The prediction machine
The models are good now. The engineering discipline is managing certainty vs uncertainty in their output — knowing when to trust, when to verify, and how to push the certainty floor higher.
Contents
Late 2025 was the inflection point. Agentic coding crossed from “mostly works” to “actually works.” I write most of my code through agents now. Not as an experiment — as default workflow. That trust was earned through engineering, not faith.
But “good” doesn’t mean “certain.” And that’s the whole game.
An LLM is a prediction machine. It takes a sequence of tokens and predicts the next one. Some of those predictions are near-certain — common patterns, well-represented training data. Others are coin flips — long-tail knowledge, novel combinations, information that postdates the training cutoff. The model works the same way in both cases. The mechanism doesn’t change. The probability distribution does.
The certainty spectrum
Next-token prediction creates a spectrum. On one end: the model predicting that a Python method needs self, or that a for loop in Go uses range. These patterns are so deeply represented in the training data that the prediction is almost deterministic. On the other end: the exact flags for a CLI tool released last month, or the correct import path for a library that reorganized its package structure between versions.
The problem isn’t that models are uncertain. Uncertainty is expected from a compression of human knowledge. The problem is that RLHF trained models to sound equally confident across the entire spectrum. You hear the same authoritative tone whether the model is recalling something it’s seen ten million times or inventing a CLI flag that doesn’t exist.
The model can’t tell you where it is on the spectrum. That’s your job.
When the model sounds confident, that tells you nothing about whether it’s correct. Confidence is a property of the training objective, not a signal of accuracy.
Engineering certainty
If you can’t eliminate uncertainty, you can engineer around it. Three patterns that work.
Red/green TDD. Tests are a binary oracle that converts model uncertainty into verified output. The model writes code it’s 70% sure about. The test gives you pass or fail. You iterate. You converge. The model’s internal confidence doesn’t matter — the test does. This is the simplest and most reliable verification loop: let the model guess, let the test judge.
Templates and constraints. The narrower the prediction space, the higher the baseline certainty. A CLAUDE.md with explicit coding standards, a frontmatter schema with validated fields, a skill file with formatting rules — these aren’t documentation. They’re constraints that shrink the range of plausible predictions. The model stops guessing your conventions and starts following them.

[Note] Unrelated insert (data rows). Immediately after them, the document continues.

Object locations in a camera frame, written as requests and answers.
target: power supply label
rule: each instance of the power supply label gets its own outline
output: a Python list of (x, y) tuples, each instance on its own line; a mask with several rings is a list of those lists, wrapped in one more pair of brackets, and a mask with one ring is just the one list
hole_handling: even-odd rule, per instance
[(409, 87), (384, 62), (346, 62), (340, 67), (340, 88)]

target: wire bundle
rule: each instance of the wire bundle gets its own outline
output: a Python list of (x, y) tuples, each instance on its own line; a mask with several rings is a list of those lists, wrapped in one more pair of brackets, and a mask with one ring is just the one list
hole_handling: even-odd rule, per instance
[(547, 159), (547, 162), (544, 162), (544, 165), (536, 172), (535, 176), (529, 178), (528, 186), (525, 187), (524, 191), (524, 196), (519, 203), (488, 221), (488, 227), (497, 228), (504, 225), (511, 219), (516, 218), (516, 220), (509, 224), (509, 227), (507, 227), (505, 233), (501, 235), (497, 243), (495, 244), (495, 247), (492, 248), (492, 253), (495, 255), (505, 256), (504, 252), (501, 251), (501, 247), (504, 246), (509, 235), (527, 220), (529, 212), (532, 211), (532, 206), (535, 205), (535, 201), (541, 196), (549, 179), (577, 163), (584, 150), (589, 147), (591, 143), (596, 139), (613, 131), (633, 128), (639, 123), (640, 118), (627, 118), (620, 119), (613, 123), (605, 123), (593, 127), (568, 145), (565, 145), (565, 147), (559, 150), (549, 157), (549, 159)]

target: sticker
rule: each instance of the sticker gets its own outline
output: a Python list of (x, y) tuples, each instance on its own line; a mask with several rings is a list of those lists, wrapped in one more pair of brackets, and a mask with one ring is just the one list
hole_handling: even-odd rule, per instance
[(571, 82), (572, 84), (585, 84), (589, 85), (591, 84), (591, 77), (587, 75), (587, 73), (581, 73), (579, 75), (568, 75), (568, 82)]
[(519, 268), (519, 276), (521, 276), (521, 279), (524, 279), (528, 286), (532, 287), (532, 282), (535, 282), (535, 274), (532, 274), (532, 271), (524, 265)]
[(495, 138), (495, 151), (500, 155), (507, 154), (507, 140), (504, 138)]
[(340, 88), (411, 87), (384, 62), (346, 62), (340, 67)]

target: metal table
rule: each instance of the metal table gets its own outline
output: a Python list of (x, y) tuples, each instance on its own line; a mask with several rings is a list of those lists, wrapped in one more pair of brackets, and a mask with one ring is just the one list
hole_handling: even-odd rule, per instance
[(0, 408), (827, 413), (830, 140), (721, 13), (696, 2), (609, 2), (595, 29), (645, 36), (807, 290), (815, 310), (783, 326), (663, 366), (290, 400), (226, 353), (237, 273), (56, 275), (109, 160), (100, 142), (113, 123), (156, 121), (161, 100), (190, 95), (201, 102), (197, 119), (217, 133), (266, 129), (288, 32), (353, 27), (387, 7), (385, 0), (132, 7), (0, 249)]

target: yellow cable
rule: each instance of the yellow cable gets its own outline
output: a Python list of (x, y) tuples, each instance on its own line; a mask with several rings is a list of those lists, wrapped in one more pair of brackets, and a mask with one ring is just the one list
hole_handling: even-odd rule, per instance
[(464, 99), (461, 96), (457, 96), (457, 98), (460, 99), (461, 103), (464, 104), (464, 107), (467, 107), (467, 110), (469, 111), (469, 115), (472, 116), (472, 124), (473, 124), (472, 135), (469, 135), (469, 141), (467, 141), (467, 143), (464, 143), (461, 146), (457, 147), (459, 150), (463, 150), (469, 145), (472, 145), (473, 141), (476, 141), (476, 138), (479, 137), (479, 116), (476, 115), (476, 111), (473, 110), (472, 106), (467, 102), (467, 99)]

Grounded retrieval via MCP. Instead of relying on what the model remembers about a library’s API — lossy, potentially stale — you bring current documentation into the context window at inference time. With something like Context7, the model fetches up-to-date reference material and uses that as context, not its compressed training data. You move knowledge from “maybe remembered” to “definitely present.”
All three patterns do the same thing: push the certainty floor higher. Context engineering IS certainty engineering. The better the context, the better the predictions.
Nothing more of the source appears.